Reporting from the opposition stronghold of Benghazi, in Libya's east, Al Jazeera's Hoda Abdel-Hamid said anti-Gaddafi activists there were unlikely to look favourably upon any kind of mediation.

"All along they have been saying that the only mediation they will consider is to find an exit strategy for Gaddafi and his family and all his close aides," she said.

"They said there is no time anymore for dialogue, there is no way that they will do any kind of settlement. They say there is a complete lack of trust at the moment. Mediation, unless it's with an exit strategy, will be quite difficult."

Chavez, an ally of Gaddafi, has proposed creating an international peace mission with forces from friendly nations to try to mediate the unrest gripping Libya.

The Arab League said it is "studying" the Venezuelan mediation proposal.

'Solution from south'

Chavez is Gaddafi's main ally in Latin America. Both leaders regularly make public condemnations of US "imperialism" and have exchanged visits in recent years. He has said it would be hypocritical of him to join international condemnation of Gaddafi.

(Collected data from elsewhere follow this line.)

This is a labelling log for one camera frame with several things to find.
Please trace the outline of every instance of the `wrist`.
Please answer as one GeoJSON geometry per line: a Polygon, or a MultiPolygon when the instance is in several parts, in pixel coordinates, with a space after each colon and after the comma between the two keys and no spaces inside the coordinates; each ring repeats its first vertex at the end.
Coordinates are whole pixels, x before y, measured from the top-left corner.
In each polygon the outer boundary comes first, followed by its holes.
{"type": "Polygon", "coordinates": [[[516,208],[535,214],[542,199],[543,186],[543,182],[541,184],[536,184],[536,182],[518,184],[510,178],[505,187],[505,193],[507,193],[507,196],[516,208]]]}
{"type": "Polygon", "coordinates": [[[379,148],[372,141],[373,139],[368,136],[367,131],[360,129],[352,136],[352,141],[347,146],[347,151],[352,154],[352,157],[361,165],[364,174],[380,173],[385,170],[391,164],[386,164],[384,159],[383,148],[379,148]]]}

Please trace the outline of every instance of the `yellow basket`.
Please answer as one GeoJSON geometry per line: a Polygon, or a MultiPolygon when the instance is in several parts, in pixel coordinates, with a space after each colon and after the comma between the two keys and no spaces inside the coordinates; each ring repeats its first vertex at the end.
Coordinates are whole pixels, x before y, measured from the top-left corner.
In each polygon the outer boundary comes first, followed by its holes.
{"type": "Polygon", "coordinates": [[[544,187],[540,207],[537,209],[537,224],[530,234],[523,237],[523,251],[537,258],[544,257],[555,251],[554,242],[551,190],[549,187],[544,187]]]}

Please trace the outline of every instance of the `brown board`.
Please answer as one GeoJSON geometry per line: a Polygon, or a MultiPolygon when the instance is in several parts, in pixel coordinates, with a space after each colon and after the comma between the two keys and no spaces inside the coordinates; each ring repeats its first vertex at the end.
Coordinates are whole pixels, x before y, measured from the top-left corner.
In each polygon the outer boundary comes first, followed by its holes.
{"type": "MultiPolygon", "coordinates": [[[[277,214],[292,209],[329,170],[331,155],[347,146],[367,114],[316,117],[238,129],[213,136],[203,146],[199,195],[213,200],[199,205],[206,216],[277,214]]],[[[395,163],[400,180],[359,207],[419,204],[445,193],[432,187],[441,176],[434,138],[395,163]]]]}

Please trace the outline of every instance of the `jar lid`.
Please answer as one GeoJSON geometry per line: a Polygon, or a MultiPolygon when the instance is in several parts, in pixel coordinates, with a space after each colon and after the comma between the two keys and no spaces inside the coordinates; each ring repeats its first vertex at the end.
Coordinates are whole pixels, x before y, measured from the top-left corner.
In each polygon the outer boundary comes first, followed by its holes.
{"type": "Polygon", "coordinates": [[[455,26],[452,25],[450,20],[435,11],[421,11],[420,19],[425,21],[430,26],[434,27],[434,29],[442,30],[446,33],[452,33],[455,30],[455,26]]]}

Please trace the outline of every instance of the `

Chavez said on Monday he had discussed the idea of an international mediation effort with several Latin American and European countries.

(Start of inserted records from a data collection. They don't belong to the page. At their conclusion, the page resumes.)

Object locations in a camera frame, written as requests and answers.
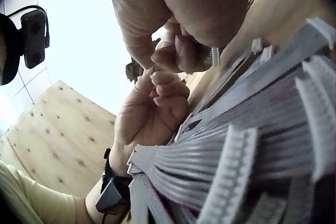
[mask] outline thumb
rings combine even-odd
[[[170,18],[164,0],[112,0],[127,51],[144,69],[154,66],[152,34]]]
[[[137,83],[134,85],[133,90],[131,91],[131,95],[134,98],[148,98],[151,91],[153,90],[153,83],[151,81],[151,75],[154,73],[154,68],[150,68],[149,70],[144,70],[143,75],[138,79]]]

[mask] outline plywood board
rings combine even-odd
[[[255,0],[239,32],[224,49],[221,65],[211,67],[202,74],[198,85],[190,85],[189,102],[192,107],[198,104],[254,38],[262,37],[281,47],[310,17],[320,17],[334,26],[335,4],[330,0]],[[193,74],[193,78],[198,79],[198,75]]]
[[[59,81],[5,133],[39,183],[85,197],[104,170],[115,116]]]
[[[0,139],[0,160],[5,164],[14,166],[17,170],[22,171],[24,175],[32,178],[5,136]]]

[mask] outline gray ribbon cable
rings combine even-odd
[[[197,224],[225,224],[234,220],[248,184],[256,144],[256,129],[229,127],[218,169]]]
[[[285,210],[286,201],[262,194],[246,224],[277,224]]]
[[[216,101],[211,107],[211,115],[200,123],[210,121],[256,94],[289,69],[295,67],[307,57],[313,56],[325,46],[329,46],[329,41],[318,30],[312,29],[310,24],[305,25],[293,35],[282,50],[262,64],[258,71],[252,73],[243,83]]]
[[[294,177],[289,189],[284,224],[297,224],[310,215],[313,204],[313,185],[310,176]]]
[[[314,184],[335,172],[335,69],[324,56],[313,56],[332,48],[333,38],[335,29],[313,19],[208,109],[199,106],[169,145],[136,146],[128,162],[132,216],[146,206],[157,223],[278,223],[286,201],[285,224],[308,216]],[[299,194],[302,178],[307,187]],[[250,212],[241,211],[253,188],[268,194]],[[197,220],[189,209],[199,212]]]

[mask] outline shirt sleeve
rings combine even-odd
[[[5,168],[44,224],[75,223],[76,209],[72,195],[47,188],[11,165],[6,165]]]

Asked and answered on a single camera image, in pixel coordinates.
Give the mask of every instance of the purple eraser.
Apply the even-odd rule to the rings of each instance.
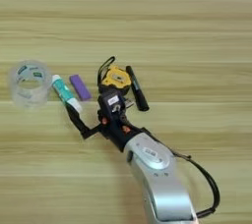
[[[81,101],[89,100],[90,98],[92,98],[89,90],[84,85],[79,75],[71,76],[69,79],[71,84],[75,88],[75,91],[78,93]]]

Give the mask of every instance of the black pen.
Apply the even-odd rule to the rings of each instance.
[[[129,74],[129,76],[131,78],[131,82],[132,82],[131,87],[132,87],[132,90],[133,90],[133,93],[134,93],[134,96],[136,99],[138,109],[141,111],[148,111],[150,109],[150,107],[147,103],[146,97],[144,96],[144,94],[139,86],[139,83],[137,81],[136,76],[134,75],[134,72],[133,72],[131,66],[126,67],[126,72]]]

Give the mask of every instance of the black cable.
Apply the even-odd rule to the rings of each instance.
[[[203,176],[208,181],[209,186],[211,187],[211,190],[212,190],[212,193],[214,196],[213,205],[205,210],[197,212],[197,217],[199,219],[205,218],[205,217],[209,216],[210,214],[214,213],[221,202],[220,191],[219,191],[218,185],[217,185],[216,181],[214,180],[214,178],[201,165],[199,165],[197,162],[195,162],[191,156],[186,156],[186,155],[180,154],[172,149],[170,151],[172,152],[172,154],[174,156],[182,158],[182,159],[190,162],[191,164],[193,164],[203,174]]]
[[[115,61],[115,57],[111,56],[109,57],[98,69],[98,75],[97,75],[97,85],[100,85],[101,83],[101,74],[103,70],[106,68],[106,70],[109,68],[109,66]]]

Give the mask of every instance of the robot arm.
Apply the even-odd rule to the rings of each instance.
[[[176,177],[172,152],[146,133],[127,142],[124,152],[139,181],[150,224],[198,224],[190,197]]]
[[[213,207],[196,214],[190,197],[176,177],[175,152],[156,140],[146,129],[139,129],[128,122],[125,115],[127,105],[119,91],[112,89],[103,93],[98,103],[100,124],[93,129],[81,121],[79,113],[71,105],[67,104],[66,107],[71,121],[84,139],[100,132],[125,153],[142,187],[150,224],[198,224],[197,217],[205,217],[215,211],[220,203],[220,193],[207,171],[190,157],[177,153],[176,156],[190,161],[203,173],[213,193],[216,193]]]

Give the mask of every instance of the wood grain surface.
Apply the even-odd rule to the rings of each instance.
[[[134,67],[151,110],[129,119],[183,153],[220,185],[204,224],[252,222],[252,0],[0,0],[0,223],[146,224],[124,157],[96,135],[82,141],[51,91],[28,111],[13,105],[7,74],[47,64],[93,94],[82,118],[97,123],[96,71],[111,55]],[[212,195],[179,161],[196,209]]]

"I hope we can create a commission that goes to Libya to talk with the government and the opposition leaders," he said. "We want a peaceful solution ... We support peace in the Arab world and in the whole world."

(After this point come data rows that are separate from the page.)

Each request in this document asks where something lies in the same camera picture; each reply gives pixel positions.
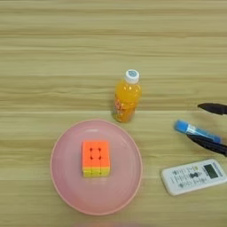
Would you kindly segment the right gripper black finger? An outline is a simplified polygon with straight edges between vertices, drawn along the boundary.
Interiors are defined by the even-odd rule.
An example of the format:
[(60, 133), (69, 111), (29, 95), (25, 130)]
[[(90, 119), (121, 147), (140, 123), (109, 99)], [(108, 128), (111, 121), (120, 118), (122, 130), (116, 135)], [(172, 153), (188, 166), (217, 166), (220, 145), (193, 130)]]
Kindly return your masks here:
[(204, 147), (205, 149), (215, 153), (220, 153), (227, 157), (227, 145), (216, 143), (212, 139), (203, 136), (188, 134), (187, 137), (190, 138), (192, 142)]
[(212, 114), (227, 115), (227, 106), (217, 103), (202, 103), (199, 108)]

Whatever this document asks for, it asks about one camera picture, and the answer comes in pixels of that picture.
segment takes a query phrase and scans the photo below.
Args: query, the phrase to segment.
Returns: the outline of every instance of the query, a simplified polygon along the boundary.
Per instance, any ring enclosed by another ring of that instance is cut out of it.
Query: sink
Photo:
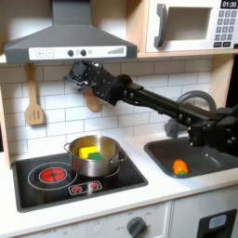
[[[145,145],[144,150],[168,176],[177,179],[238,167],[237,157],[207,147],[191,147],[188,138],[150,142]],[[177,159],[183,160],[188,165],[190,171],[188,175],[180,176],[173,173],[173,164]]]

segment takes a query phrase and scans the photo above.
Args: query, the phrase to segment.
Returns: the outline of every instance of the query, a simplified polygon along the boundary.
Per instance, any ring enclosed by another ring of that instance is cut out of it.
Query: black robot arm
[[[176,119],[188,127],[191,146],[206,145],[238,156],[238,107],[208,112],[190,103],[179,104],[133,83],[128,75],[113,76],[100,64],[89,61],[76,62],[64,79],[75,82],[79,90],[92,88],[97,98],[113,106],[122,100]]]

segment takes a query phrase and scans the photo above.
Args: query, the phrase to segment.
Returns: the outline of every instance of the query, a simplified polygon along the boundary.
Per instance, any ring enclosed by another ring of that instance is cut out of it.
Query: faucet
[[[193,99],[193,98],[200,98],[200,99],[204,99],[205,101],[207,101],[211,112],[213,112],[217,108],[217,105],[216,105],[216,102],[214,101],[214,99],[208,93],[205,93],[203,91],[187,92],[187,93],[181,95],[178,98],[177,102],[182,104],[185,101],[187,101],[188,99]],[[176,139],[179,135],[179,132],[182,132],[185,130],[187,130],[187,127],[180,125],[175,119],[169,119],[168,122],[165,124],[166,135],[172,139]]]

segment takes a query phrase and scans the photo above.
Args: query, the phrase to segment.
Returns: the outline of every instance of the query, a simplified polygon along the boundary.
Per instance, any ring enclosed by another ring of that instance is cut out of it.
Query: digital clock display
[[[222,0],[220,8],[222,8],[222,9],[237,9],[238,1],[237,0]]]

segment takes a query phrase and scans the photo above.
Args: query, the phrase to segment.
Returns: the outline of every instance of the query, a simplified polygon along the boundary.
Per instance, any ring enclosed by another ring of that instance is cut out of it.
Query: wooden spatula
[[[100,112],[101,105],[99,100],[93,95],[92,89],[86,89],[86,106],[91,112]]]
[[[30,94],[30,104],[26,109],[26,123],[28,125],[40,125],[44,123],[44,114],[36,99],[35,66],[33,64],[26,64],[25,69]]]

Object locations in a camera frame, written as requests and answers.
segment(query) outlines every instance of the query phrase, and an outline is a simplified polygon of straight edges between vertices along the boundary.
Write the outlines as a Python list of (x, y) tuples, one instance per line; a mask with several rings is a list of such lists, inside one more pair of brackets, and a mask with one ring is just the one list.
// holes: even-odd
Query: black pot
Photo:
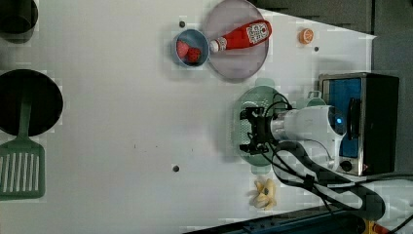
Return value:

Without giving further details of the proposed mediation mission, Chavez said it was better to seek "a political solution instead of sending marines to Libya, and better to send a goodwill mission than for the killing to continue".

Al Jazeera's Dima Khatib, reporting from the Venezuelan capital, Caracas, said the comments come from "Chavez's ideology that the south can come up with solutions for the south".

"Chavez said that the door is open to all the 'friendly' nations," she said. "It will be interesting to see in the next few days, which countries will be willing to join this international peace commission."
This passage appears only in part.